Reputation: 1655
I am using Spark JDBC to read data from MS SQL database, but I am getting some weird results.
For example, below is my code to read records from my MS SQL database. Please note the tables from which I am reading data is continuously getting inserted with records.
//Extract Data from JDBC source
val jdbcTable = sqlContext.read.format("jdbc").options(
Map(
"url" -> jdcbUrl,
"driver" -> "net.sourceforge.jtds.jdbc.Driver",
"dbtable" ->
s"(SELECT COLUMNS WITH INNER JOINS WHERE tbl.ID > ${lastExtractUnixTime}) as t"))
.load
println(s"STEP 1] JDBC RECORDS COUNTS ---> ${jdbcTable.count()}")
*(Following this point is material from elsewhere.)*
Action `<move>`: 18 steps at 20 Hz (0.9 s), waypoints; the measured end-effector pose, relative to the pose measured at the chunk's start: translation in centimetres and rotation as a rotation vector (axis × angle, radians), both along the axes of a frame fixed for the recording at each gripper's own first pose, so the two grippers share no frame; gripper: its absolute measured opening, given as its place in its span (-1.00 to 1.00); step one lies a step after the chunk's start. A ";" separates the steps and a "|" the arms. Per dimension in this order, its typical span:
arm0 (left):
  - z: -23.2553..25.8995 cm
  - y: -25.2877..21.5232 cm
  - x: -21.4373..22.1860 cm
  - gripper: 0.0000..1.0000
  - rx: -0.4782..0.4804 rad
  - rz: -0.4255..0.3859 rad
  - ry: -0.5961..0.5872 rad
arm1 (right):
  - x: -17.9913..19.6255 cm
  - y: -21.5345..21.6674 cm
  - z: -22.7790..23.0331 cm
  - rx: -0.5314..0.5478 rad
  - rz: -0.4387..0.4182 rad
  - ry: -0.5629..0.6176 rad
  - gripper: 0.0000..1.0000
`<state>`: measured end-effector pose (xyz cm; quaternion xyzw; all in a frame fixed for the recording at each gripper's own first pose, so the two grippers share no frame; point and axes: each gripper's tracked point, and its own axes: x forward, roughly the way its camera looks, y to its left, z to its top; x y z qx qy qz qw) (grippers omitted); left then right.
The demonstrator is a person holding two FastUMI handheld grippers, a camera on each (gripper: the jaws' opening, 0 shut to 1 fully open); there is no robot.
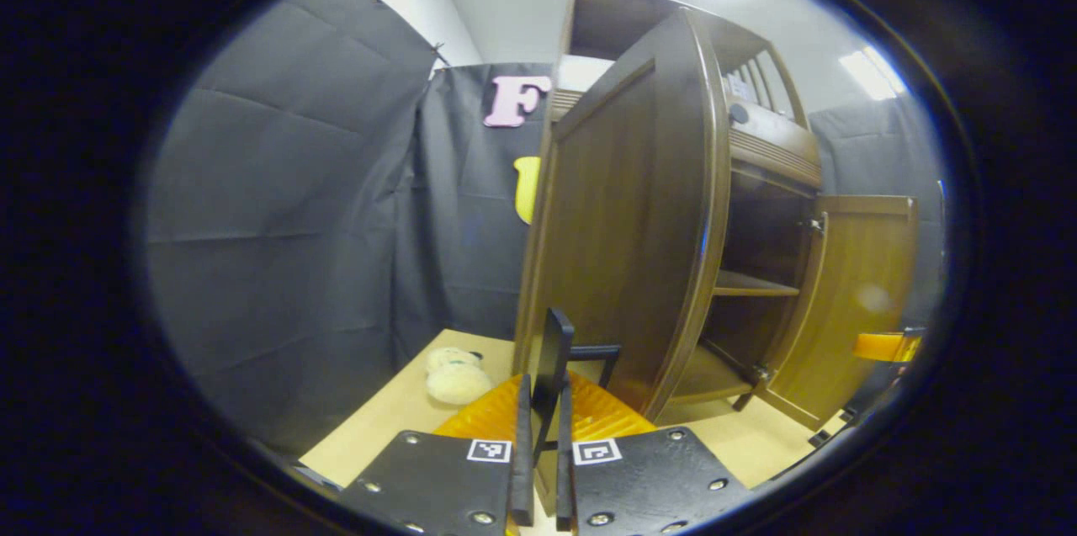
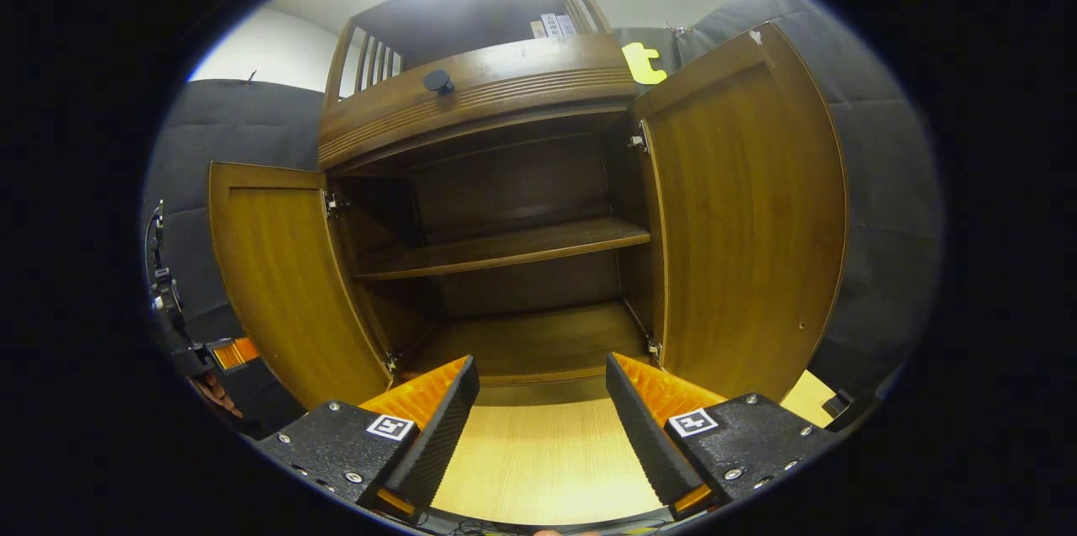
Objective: Open the right door of the double-door shoe cabinet with the right hand, and open the left door with the left hand.
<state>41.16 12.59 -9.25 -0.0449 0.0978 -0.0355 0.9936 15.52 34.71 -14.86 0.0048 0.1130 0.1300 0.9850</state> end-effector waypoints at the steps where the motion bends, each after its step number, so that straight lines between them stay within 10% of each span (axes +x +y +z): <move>1: 0.3 0.9 0.1 -0.85 -0.005 -0.011 -0.008 | 0.0 0.0 0.0 -0.004 -0.001 0.001 0.88; 18: 1.1 7.8 -1.9 -0.87 0.093 -0.079 0.002 | 1.6 -3.7 2.0 -0.038 -0.075 -0.042 0.88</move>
val updateJdbcDF = jdbcTable
.withColumn("ID-COL1", trim($"COl1"))
.withColumn("ID-COL1", trim($"COl2"))
println(s"STEP 2] UPDATE JDBC RECORDS COUNTS ---> ${updateJdbcDF.count()}")
I get 2 different count values each time I run my program, for example I always get ${updateJdbcDF.count()}
count > ${jdbcTable.count()}
.
Can somebody explain me why is this happening? This is creating a lot of issues in my use case. How to restrict count of jdbcTable
DataFrame after it is created. I tried jdbcTable.cache()
but no luck.
The records just gets bigger and bigger when I use any operation on other dataframe derived from jdbcTable
DataFrame. Does jdbcTable
dataframe call every time I use any dataframe derived from jdbcTable
dataframe.
Upvotes: 0
Views: 1643
Reputation: 1655
I was able to fix this issue by applying jdbcTable.cache()
, Now any DF derived from jdbcTable dataframe does not give me a higher count than jdbcTable.count()
. All calculations are OK now. Thanks for the explanation @GPI
//Extract Data from JDBC source
val jdbcTable = sqlContext.read.format("jdbc").options(
Map(
"url" -> jdcbUrl,
"driver" -> "net.sourceforge.jtds.jdbc.Driver",
"dbtable" ->
s"(SELECT COLUMNS WITH INNER JOINS WHERE tbl.ID > ${lastExtractUnixTime}) as t"))
.load
jdbcTable.cache()
println(s"STEP 1] JDBC RECORDS COUNTS ---> ${jdbcTable.count()}")
val updateJdbcDF = jdbcTable
.withColumn("ID-COL1", trim($"COl1"))
.withColumn("ID-COL1", trim($"COl2"))
println(s"STEP 2] UPDATE JDBC RECORDS COUNTS ---> ${updateJdbcDF.count()}")
/**
* MORE DATA PROCESSING HERE
/**
jdbcTable.unpersist()
Upvotes: 1